NNUE - Efficiently Updatable Network - understanding

dangi12012 · Post by **dangi12012** » Mon Oct 11, 2021 2:19 pm

I read the whitepaper on NNUE and it clearly states that it is a fully connected network. It goes on to say its 8 bit internally for the hidden layers.
https://github.com/asdfjkl/nnue/blob/main/nnue_en.pdf

The weight matrix sizes are:
W1: 125388 x 256
W2: 512 x 32
W3: 32 x 32
W4: 32 x 1

Which means that the input goes from 125388 -> 256 -> 512 -> 32 -> 32 -> 1
I can see why 32 and 8 bit is really optimal here since 8x32 = 256 byte and that fits perfectly in a single AVX2 register and also has the right instructions for multiplication / add. It really describes how linear models failed sooner in shogi than in chess - since what we know intrisically is that the value of a piece really depends on the position and is not a linear model. For example if a queen is blocked out of the game - its not worth much even when placed on a "good" square. Neural networks solve that problem. -

2 Questions
How is it efficiently updatable since it has so many inputs and is fully connected?

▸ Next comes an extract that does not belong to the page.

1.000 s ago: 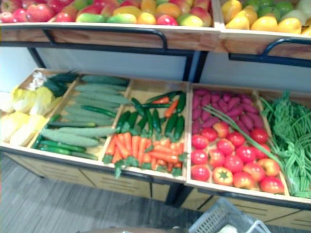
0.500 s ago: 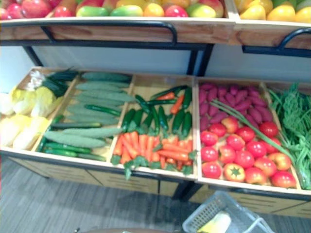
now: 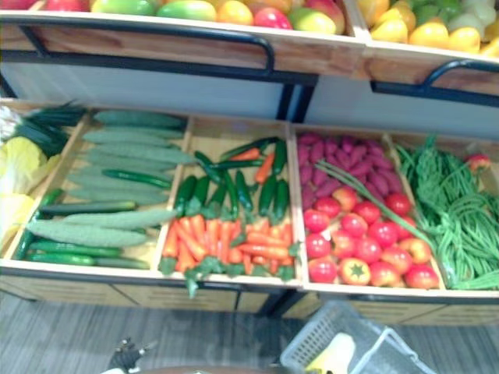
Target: Pick vegetable in the basket
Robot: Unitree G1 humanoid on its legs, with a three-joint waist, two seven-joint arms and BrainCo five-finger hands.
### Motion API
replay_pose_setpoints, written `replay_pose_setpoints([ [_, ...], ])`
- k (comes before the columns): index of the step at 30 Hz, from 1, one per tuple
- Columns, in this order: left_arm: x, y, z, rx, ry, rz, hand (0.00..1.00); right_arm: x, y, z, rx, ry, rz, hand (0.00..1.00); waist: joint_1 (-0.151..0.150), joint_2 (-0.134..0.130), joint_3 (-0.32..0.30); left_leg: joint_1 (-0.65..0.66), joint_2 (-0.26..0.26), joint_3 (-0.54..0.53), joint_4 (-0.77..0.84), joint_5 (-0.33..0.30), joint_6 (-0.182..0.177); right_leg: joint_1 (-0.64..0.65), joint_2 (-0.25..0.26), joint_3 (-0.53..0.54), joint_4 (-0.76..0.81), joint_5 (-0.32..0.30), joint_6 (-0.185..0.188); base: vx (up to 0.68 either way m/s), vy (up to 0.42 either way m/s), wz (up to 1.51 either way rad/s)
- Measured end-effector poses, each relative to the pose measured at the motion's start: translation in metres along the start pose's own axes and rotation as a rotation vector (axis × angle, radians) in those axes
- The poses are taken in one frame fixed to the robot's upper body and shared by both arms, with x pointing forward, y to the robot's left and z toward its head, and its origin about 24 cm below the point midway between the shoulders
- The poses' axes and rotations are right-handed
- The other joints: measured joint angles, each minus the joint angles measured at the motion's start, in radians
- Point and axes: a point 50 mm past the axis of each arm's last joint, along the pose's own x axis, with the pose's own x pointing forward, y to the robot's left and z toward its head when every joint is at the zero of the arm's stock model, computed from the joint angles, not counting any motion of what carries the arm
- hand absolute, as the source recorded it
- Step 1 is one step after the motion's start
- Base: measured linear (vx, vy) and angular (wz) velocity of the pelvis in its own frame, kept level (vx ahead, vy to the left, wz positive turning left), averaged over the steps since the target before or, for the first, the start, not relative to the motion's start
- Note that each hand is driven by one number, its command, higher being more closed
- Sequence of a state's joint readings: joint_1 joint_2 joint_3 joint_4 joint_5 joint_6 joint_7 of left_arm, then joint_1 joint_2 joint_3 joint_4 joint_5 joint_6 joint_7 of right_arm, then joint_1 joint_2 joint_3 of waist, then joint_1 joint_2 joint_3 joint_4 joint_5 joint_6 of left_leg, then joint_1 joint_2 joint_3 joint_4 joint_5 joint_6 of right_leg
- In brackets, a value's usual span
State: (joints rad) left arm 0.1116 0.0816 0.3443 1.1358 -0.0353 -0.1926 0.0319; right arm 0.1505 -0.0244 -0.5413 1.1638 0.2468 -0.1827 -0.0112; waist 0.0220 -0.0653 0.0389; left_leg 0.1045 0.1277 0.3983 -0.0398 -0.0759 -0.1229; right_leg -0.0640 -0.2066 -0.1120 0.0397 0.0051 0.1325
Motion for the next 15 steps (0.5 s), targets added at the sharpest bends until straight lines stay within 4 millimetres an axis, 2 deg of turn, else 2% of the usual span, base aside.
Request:
replay_pose_setpoints([
  [2,-0.001,0.0,-0.005,-0.005,0.022,0.0,0.0,0.001,-0.008,0.002,0.004,0.005,-0.02,1.0,-0.005,0.018,-0.007,-0.003,0.0,-0.004,0.006,0.0,0.0,0.016,0.003,0.002,-0.041,0.014,0.021,0.07,-0.06,-0.12],
  [4,-0.002,0.0,-0.012,-0.004,0.056,-0.005,0.0,0.001,-0.018,0.004,0.012,0.005,-0.044,1.0,-0.007,0.038,-0.018,0.004,0.0,-0.024,0.007,0.0,0.0,0.029,0.004,0.0,-0.049,0.014,0.022,0.06,-0.043,0.0],
  [7,-0.004,-0.001,-0.017,0.007,0.076,-0.019,0.0,0.001,-0.028,0.003,0.013,0.021,-0.071,1.0,-0.022,0.045,-0.027,0.01,0.001,-0.053,0.008,0.0,0.0,0.049,0.003,-0.017,-0.058,0.014,0.022,0.03,-0.03,0.11],
  [15,-0.005,0.001,-0.021,0.03,0.081,-0.022,0.0,0.001,-0.027,0.003,0.017,0.025,-0.058,1.0,-0.021,0.036,-0.031,0.019,-0.003,-0.06,0.009,-0.006,-0.001,0.059,-0.002,-0.019,-0.075,0.018,0.027,-0.07,-0.022,0.01],
])
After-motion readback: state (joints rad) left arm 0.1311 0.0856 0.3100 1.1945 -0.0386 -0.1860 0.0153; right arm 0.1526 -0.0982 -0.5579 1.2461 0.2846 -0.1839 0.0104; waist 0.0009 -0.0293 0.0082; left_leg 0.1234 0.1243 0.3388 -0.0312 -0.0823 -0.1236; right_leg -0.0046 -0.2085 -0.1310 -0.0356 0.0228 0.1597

What exactly is the overparametrisation for the network since it has more inputs than pieces? The first multiplication is a W1 is a Matrix 125388x256 and a vector of length 125388. Which yields a vector of length 256.
The paper talks about "TNK evolution Turbo type D" which is a shogi program.

AVX2 Cheat sheet:
https://db.in.tum.de/~finis/x86%20intri ... 20v1.0.pdf

mvanthoor · Post by **mvanthoor** » Mon Oct 11, 2021 2:27 pm

dangi12012 wrote: ↑Mon Oct 11, 2021 2:19 pm What exactly is the overparametrisation for the network since it has more inputs than pieces?

Without having read the whitepaper and without being bothered or blessed with any kind of knowledge about NNUE at this point, I'm going to hazard a guess that the extra inputs are more information.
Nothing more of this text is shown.